I find her by the community-center roundabout, streaky mascara dried on her cheeks and the front wheels of her chair teetering precariously over the curb. I slow-clap as I plop down next to her.
“Wow. You will do anything to win therapy points. You should see Dr. Layne in there scribbling furiously on her clipboard.”
The corner of Piper’s lips lift reluctantly, but her eyes stay trained on the ground as she rocks her wheels over the curb until they’re just about to fall, and then snaps them backward.

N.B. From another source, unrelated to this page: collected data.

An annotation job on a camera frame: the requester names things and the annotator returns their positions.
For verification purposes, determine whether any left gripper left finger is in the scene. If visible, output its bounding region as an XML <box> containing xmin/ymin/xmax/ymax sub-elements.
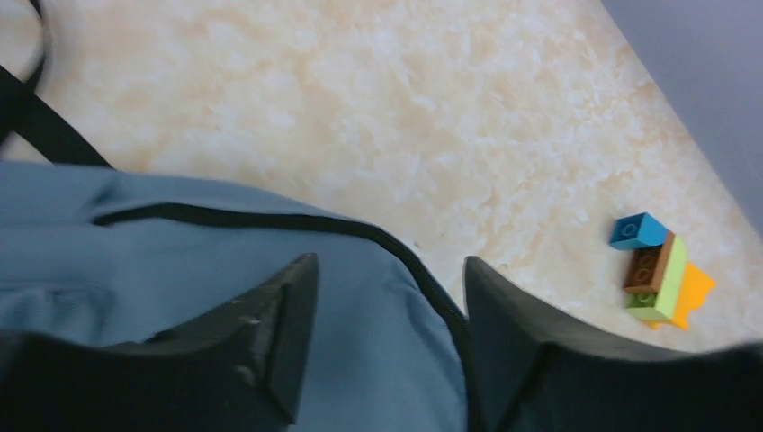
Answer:
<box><xmin>1</xmin><ymin>254</ymin><xmax>319</xmax><ymax>431</ymax></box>

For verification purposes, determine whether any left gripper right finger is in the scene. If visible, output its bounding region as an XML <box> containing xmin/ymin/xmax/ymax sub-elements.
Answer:
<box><xmin>464</xmin><ymin>256</ymin><xmax>762</xmax><ymax>431</ymax></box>

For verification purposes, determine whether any blue grey backpack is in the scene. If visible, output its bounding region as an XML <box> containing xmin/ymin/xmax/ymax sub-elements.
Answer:
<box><xmin>1</xmin><ymin>33</ymin><xmax>483</xmax><ymax>431</ymax></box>

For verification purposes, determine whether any colourful block stack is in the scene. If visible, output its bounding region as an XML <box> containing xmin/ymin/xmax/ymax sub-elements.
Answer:
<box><xmin>609</xmin><ymin>212</ymin><xmax>715</xmax><ymax>330</ymax></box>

“Don’t you have things you’re tired of talking about?” she asks.
Across the parking lot, Cora watches us from the driver’s seat of Glenn’s truck, probably trying to figure out why I’m sitting on the curb with a tearstained Piper instead of “recovering.”

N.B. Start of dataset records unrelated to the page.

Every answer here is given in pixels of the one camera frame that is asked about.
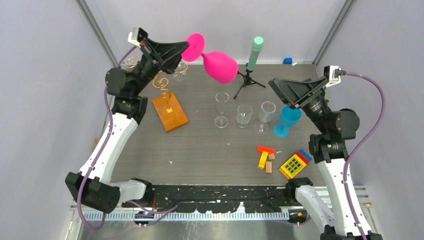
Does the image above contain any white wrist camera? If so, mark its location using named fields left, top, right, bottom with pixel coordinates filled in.
left=323, top=65, right=342, bottom=88
left=127, top=27, right=148, bottom=48

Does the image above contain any blue wine glass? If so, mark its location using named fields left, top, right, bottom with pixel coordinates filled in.
left=273, top=105, right=302, bottom=138

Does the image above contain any tan wooden block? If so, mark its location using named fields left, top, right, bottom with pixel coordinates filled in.
left=265, top=161, right=273, bottom=174

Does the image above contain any pink wine glass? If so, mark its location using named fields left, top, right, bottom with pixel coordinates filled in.
left=181, top=33, right=239, bottom=85

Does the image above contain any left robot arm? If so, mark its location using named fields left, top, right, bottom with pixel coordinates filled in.
left=65, top=38, right=189, bottom=214

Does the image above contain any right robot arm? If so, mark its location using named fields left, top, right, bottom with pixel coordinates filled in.
left=269, top=77, right=382, bottom=240

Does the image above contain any clear round wine glass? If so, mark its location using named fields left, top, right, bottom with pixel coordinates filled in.
left=254, top=101, right=276, bottom=133

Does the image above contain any red toy brick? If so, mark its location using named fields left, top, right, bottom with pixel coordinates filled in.
left=295, top=151, right=310, bottom=165

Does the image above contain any green microphone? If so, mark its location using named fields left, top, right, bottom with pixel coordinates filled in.
left=247, top=36, right=264, bottom=72

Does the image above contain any small blue block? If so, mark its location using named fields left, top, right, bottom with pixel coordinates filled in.
left=282, top=57, right=293, bottom=65

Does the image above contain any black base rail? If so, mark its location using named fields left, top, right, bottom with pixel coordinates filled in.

“I just can’t believe you were ever friends with Snartface McGee.”
Piper wipes her face with the back of her zebra compression garments.

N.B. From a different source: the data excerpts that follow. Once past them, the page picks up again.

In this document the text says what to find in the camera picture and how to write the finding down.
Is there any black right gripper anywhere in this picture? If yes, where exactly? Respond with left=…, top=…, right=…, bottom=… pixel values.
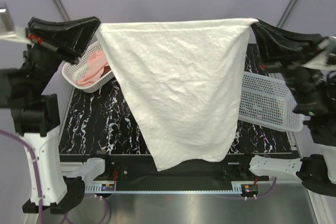
left=247, top=17, right=331, bottom=114

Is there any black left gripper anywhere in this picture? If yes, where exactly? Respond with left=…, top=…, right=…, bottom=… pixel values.
left=22, top=14, right=101, bottom=94

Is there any white towel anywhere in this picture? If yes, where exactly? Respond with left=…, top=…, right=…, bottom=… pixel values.
left=96, top=18, right=256, bottom=171

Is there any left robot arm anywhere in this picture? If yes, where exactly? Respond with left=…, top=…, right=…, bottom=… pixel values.
left=1, top=17, right=100, bottom=215

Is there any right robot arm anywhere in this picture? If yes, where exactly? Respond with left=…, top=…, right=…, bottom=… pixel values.
left=238, top=20, right=335, bottom=197

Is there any pink towel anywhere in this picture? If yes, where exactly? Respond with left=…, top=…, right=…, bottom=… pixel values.
left=76, top=50, right=109, bottom=87

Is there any white perforated basket left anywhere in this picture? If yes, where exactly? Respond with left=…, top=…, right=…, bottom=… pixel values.
left=61, top=41, right=114, bottom=93

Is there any white perforated basket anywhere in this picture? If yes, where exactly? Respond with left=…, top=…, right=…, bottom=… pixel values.
left=61, top=41, right=114, bottom=93
left=238, top=72, right=305, bottom=132

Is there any brown towel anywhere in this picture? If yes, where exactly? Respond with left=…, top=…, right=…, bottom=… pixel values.
left=101, top=66, right=114, bottom=79

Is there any white perforated basket right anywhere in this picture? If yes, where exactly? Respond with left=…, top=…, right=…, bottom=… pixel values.
left=238, top=72, right=305, bottom=132

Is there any right controller board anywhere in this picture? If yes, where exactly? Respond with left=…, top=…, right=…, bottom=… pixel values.
left=242, top=184, right=259, bottom=197

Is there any controller board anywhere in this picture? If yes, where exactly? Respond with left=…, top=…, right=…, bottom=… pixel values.
left=242, top=184, right=259, bottom=197
left=101, top=183, right=116, bottom=192

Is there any left controller board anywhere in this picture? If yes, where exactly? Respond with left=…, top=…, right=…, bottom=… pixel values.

“Since fourth grade.” Piper turns to me, her eyes almost as pink as her sleeves. “But now she’s erased me, along with the memory of what she did.”
“What did she do?”
Piper continues to stare at the mountains now bathed in pink-hued shadows as the sun goes down behind us. Sitting at the base of her wheelchair, I can see the burns on her neck more clearly, the way they wave upward toward her face like a plume of smoke from a candle.
“This,” she says, pointing to her leg. “Well, technically, the streetlight she hit broke my leg.”
“Kenzie was the one driving?”
Piper nods. “Yeah. Crossed the median. Plowed into a pole.”
She tells me how she and Kenzie used to be inseparable, and how Kenzie had a few too many drinks on New Year’s Eve and crashed driving home. She didn’t visit Piper in the hospital, and when Piper went back to school, Kenzie turned their friends against her and looked right through her in the halls.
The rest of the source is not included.